Important groundwork was laid in the 1980's and 1990's for what will later be known as blockchain technology. Although the technology itself was not created until 2008, researchers from different fields in computer science and cryptography proposed solutions to many problems regarding security, transparency, and trust. All of them contributed to the development of the first large scale, successful public blockchain network, Bitcoin.

In 1991, two research scientists, Stuart Haber and W. Scott Stornetta, identified a problem: How can it be ensured that digital documents are authentic and changes to them are tracked in an immutable time-stamped manner? In How to time-stamp a digital document, they worked on the concept of append-only, cryptographically secured logs. With their work, the foundations of what much later becomes blockchain technology were laid.

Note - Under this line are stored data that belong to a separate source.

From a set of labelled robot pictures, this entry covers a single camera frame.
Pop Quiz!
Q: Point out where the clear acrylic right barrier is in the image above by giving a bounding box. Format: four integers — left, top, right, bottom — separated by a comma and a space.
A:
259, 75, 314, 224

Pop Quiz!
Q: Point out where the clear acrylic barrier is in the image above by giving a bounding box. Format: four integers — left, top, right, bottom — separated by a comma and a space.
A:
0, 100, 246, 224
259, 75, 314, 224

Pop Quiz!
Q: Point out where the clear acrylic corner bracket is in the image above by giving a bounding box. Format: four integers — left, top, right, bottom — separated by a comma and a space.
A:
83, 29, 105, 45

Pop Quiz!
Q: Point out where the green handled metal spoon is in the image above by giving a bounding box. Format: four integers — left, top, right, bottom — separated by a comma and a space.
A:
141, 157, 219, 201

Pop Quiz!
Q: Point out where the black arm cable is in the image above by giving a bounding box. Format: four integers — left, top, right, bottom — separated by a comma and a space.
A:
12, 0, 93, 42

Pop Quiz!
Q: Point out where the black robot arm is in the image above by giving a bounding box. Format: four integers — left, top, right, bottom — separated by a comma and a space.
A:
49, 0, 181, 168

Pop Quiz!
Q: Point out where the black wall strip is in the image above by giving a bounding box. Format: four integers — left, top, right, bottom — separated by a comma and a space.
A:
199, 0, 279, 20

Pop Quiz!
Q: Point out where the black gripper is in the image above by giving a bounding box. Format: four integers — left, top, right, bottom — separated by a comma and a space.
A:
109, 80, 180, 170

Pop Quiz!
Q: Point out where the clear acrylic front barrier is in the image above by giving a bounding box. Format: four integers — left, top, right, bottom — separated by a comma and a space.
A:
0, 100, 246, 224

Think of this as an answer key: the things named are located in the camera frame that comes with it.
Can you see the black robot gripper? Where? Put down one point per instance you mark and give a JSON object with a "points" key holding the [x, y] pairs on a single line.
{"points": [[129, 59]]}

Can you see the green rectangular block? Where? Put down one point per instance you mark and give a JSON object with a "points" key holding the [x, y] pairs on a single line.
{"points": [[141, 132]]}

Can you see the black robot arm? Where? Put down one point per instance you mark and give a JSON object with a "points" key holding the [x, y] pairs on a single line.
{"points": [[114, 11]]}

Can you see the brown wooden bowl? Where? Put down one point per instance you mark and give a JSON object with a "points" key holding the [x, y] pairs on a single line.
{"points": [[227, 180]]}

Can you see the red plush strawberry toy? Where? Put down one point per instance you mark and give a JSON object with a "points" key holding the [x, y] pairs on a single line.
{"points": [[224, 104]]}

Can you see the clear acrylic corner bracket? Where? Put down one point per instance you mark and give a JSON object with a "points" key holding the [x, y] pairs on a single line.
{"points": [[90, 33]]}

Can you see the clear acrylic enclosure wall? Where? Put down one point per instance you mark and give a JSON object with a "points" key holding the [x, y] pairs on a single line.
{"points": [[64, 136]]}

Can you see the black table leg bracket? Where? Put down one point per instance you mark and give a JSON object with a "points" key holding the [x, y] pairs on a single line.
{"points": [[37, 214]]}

Then in 1994, when computer scientist Nick Szabo first described the concept of smart contracts, Szabo's intent was to minimize the need for trusted intermediaries. In 1998, Szabo argued in favour of a decentralised digital currency; he proposed Bit Gold, a conceptual predecessor to Bitcoin. Szabo proposed Proof-of-Work as a consensus algorithm to solve cryptographic puzzles in a P2P network with Byzantine Fault Tolerance. The solutions are also linked together by a "hash chain" (See: Moskoy, Phillip (2018): What Is Bit Gold? The Brainchild of Blockchain Pioneer Nick Szabo). Although Bit Gold was never implemented, many perceive it as being the direct ancestor to Bitcoin.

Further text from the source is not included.